As opiniões preconcebidas a respeito de pessoas com deficiência tomam como
ponto de referência o conceito atual do que seria a normalidade. Contudo, não se
leva em conta que essa definição é muito relativa e que, em outras épocas, já teve
outros parâmetros e significados. “O que pode ser um comportamento muito normal
na nossa sociedade, em outra pode ser algo completamente estranho, que vai
causar incômodo”, contesta Maria Aparecida.
De maneira bastante objetiva, a historiadora propõe uma reflexão: “O que é
normal?

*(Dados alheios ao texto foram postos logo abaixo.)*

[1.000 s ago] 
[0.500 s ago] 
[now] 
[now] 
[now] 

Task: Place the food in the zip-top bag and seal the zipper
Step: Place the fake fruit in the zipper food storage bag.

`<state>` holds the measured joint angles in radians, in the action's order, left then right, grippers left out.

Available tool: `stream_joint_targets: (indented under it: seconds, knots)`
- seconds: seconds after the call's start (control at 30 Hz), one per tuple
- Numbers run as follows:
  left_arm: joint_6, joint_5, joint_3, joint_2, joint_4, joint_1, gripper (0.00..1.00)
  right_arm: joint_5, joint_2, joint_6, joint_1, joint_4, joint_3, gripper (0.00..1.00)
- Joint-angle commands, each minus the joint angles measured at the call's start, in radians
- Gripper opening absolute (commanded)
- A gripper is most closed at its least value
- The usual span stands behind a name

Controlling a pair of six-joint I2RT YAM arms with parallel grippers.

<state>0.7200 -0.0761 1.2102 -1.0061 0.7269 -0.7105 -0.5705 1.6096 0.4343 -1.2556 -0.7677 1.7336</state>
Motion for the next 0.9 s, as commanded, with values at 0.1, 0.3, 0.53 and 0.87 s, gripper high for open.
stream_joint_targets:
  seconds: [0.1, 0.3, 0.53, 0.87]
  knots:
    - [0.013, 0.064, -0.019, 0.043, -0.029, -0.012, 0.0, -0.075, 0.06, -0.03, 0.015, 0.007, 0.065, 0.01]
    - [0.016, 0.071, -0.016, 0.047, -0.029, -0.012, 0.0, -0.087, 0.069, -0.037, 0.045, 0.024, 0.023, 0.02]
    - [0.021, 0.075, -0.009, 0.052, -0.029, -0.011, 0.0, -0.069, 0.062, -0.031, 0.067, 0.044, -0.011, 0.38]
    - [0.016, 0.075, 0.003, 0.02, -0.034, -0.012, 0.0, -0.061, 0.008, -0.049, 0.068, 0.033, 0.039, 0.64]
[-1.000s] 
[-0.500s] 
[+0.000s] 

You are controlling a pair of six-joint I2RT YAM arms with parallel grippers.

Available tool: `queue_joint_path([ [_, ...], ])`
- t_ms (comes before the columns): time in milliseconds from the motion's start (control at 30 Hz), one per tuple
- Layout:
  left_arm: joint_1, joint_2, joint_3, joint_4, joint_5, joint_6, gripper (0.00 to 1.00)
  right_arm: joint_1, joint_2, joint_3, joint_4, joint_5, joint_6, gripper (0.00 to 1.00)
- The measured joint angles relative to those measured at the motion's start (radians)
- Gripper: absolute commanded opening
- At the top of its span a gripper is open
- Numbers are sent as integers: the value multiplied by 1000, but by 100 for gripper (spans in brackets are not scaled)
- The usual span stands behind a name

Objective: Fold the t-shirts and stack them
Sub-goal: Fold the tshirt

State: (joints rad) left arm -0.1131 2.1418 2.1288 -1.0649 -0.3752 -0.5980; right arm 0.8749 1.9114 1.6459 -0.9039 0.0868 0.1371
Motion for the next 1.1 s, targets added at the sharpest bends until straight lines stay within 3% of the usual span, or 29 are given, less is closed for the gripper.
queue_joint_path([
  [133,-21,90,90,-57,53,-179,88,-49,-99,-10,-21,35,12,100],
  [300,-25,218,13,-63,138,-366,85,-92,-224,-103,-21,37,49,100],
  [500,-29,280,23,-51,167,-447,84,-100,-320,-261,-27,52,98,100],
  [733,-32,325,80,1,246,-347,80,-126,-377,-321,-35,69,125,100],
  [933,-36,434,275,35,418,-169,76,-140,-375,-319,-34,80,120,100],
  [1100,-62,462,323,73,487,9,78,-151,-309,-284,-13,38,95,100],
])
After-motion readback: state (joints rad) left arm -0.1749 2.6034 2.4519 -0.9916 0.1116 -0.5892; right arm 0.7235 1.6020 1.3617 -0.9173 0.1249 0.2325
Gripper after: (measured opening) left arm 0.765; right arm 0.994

A normalidade existe ou é construída?”. Ela reconhece que não tem a
resposta, mas cruzar os braços ante o desprezo sofrido por algumas pessoas com
deficiência tampouco é a saída. Nesse caso, aceitação, respeito e compreensão
seriam os termos ideais para guiar a conduta social. Yáskara, porém, lamenta que
isso não tenha se concretizado até agora. “Mesmo estando no século XXI, ainda
vivemos em uma sociedade muito preconceituosa, onde o diferente não é tolerado,
seja uma diferença física, mental ou sexual”.